### What is required
Repeat, please, only the lines from the top of the data down to the line with "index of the"; include both of those lines.
___ Information shown ___
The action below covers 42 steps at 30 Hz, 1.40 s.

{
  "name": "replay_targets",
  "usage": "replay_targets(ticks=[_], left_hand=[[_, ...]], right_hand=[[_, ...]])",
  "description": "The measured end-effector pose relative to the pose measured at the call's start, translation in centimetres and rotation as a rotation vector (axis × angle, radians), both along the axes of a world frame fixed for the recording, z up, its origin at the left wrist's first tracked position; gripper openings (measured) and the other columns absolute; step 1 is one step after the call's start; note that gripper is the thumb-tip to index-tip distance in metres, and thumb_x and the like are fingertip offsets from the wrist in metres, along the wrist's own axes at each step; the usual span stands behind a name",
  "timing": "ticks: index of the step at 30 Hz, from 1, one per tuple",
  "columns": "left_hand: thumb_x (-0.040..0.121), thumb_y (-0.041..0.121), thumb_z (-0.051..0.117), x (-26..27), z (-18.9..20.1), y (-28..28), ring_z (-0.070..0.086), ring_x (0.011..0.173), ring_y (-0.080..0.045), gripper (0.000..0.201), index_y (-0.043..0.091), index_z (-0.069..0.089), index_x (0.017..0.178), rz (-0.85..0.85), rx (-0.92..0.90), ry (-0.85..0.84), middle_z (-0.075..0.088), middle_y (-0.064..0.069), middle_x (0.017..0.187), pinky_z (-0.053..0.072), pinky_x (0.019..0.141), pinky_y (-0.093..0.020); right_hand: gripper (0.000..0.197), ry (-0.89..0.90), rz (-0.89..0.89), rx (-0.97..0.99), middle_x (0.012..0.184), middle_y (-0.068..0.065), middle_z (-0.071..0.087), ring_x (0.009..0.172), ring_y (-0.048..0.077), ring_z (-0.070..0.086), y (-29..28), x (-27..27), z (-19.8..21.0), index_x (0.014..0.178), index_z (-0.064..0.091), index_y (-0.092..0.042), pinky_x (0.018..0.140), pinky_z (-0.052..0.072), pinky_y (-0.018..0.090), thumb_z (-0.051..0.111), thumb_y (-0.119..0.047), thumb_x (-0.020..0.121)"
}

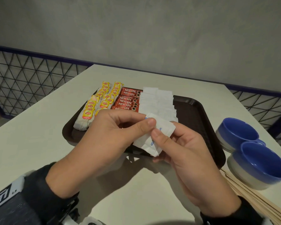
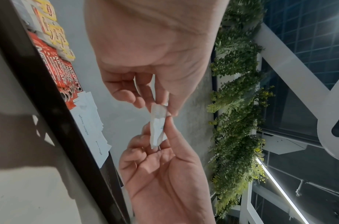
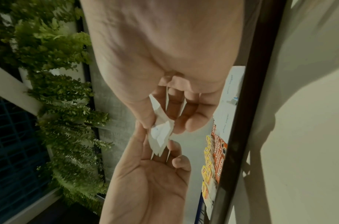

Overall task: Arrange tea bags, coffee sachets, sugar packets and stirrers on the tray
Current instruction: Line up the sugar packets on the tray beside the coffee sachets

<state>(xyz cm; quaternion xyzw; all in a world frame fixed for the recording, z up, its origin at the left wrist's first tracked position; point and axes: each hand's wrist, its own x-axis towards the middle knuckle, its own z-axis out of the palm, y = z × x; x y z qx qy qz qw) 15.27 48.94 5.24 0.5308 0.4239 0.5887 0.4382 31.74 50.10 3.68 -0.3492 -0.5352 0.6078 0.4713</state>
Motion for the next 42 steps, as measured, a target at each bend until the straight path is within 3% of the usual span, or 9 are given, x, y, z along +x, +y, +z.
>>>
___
### Solution to this problem
The action below covers 42 steps at 30 Hz, 1.40 s.

{
  "name": "replay_targets",
  "usage": "replay_targets(ticks=[_], left_hand=[[_, ...]], right_hand=[[_, ...]])",
  "description": "The measured end-effector pose relative to the pose measured at the call's start, translation in centimetres and rotation as a rotation vector (axis × angle, radians), both along the axes of a world frame fixed for the recording, z up, its origin at the left wrist's first tracked position; gripper openings (measured) and the other columns absolute; step 1 is one step after the call's start; note that gripper is the thumb-tip to index-tip distance in metres, and thumb_x and the like are fingertip offsets from the wrist in metres, along the wrist's own axes at each step; the usual span stands behind a name",
  "timing": "ticks: index of the step at 30 Hz, from 1, one per tuple",

At this stage, the exercise is finished.